Karns v. Atchison, Topeka & Santa Fe Railway Co.

123 P. 758, 87 Kan. 154, 1912 Kan. LEXIS 112
CourtSupreme Court of Kansas
DecidedMay 11, 1912
DocketNo. 17,634
StatusPublished
Cited by5 cases

This text of 123 P. 758 (Karns v. Atchison, Topeka & Santa Fe Railway Co.) is published on Counsel Stack Legal Research, covering Supreme Court of Kansas primary law. Counsel Stack provides free access to over 12 million legal documents including statutes, case law, regulations, and constitutions.

Bluebook
Karns v. Atchison, Topeka & Santa Fe Railway Co., 123 P. 758, 87 Kan. 154, 1912 Kan. LEXIS 112 (kan 1912).

Opinion

The opinion of the court was delivered by

PORTER, J.:

This is an appeal from a judgment recovered by the plaintiff for $1000 damages for an injury to his hand incurred while in defendant’s employ as a brakeman. At the time of the injury he' was head brakeman, twenty-four years old, with eight months’ experience in the service. The accident happened about ten o’clock in the forenoon. An engine and three cars were detached from a train for the purpose of picking up four cars on a spur track. The last two of these four were foreign cars, and the rear one was in bad order, the drawbar and timbers of the coupling having been pulled out and the car fastened to the next car by a chain. After the conductor had coupled the string of four cars to the others the engine started towards the switch. The conductor directed the plaintiff to get up on top of the cars and release the brake on the rear car. Plaintiff climbed up [156]*156the side ladder on the third or fourth car from the engine, walked on top of the train to the rear car, and released the brake. He then walked forward to the end of that car and climbed down the ladder between that and the next car. These were the foreign cars. When he was at the bottom of the ladder the engine stopped, the slack ran up, the two cars came together, and because of the absence on the rear car of the drawbar and timbers his hand was caught and crushed.

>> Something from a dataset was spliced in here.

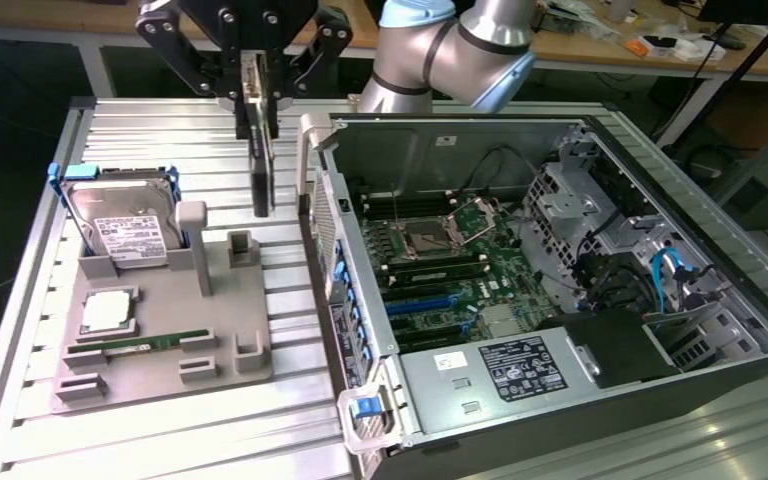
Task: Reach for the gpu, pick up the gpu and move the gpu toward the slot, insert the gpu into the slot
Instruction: 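Pick up the gpu and move the gpu toward the slot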
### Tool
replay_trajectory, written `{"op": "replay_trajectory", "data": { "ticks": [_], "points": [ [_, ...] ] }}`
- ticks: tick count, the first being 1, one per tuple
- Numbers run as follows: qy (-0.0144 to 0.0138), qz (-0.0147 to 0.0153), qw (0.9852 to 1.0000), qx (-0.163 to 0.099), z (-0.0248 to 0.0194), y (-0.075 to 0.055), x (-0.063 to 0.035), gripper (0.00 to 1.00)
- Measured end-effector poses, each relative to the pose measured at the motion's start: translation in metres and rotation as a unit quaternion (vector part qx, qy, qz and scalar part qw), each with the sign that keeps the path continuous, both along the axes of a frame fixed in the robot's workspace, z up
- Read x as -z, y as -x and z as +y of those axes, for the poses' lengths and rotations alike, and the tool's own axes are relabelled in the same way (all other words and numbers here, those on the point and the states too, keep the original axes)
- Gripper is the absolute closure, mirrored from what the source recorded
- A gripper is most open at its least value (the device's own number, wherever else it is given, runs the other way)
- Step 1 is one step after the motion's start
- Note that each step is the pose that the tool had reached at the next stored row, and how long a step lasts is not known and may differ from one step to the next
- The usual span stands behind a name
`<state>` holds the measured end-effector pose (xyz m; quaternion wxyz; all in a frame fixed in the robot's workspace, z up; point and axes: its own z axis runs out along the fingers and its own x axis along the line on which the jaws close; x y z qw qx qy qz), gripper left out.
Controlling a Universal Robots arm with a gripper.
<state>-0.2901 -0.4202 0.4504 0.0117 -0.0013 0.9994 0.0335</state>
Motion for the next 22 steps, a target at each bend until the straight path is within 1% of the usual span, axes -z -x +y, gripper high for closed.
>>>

The defense was contributory negligence and assumed risk. The plaintiff testified that when the cars were coupled to the others he was about three car lengths from them and did not know until he was injured that there was a defective coupling. The jury returned answers to a number of special questions, including the following:

“Question 3.' Had plaintiff paused a moment and made use of his eyesight and looked down in front of him between the cars in question before he descended, would he have observed a dangerous and defective condition in and about the coupling apparatus between said cars? Answer 3. Possible, yes; but not practicable. '
“Question 4. What, if anything, would have prevented plaintiff from seeing the character and condition of the coupling apparatus between the cars in question if he had looked at them before he descended from the top of the car? Answer 4. Not anything.
“Question 5. To one observing the condition of the coupling apparatus between the cars in question would it appear obviously dangerous for one to go in between said cars and climb up or down the ladder while the cars were in motion, and liable to stop at any moment? Ajaswer 5. Yes..
“Question 6. In the book of rules furnished to and in usé by plaintiff and other employees of defendant at and prior to the time in question, was it provided by rule 417 that ‘Brakemen should inspect carefully at every stop the condition of the journals, handholds, stirrups, ladders and coupling apparatus, and if anything in connection therewith is out of order it must be immediately reported to the conductor. This rule [157]*157will apply to cars in their train as well as those handled at stations in switching’? Answer 6. Yes.”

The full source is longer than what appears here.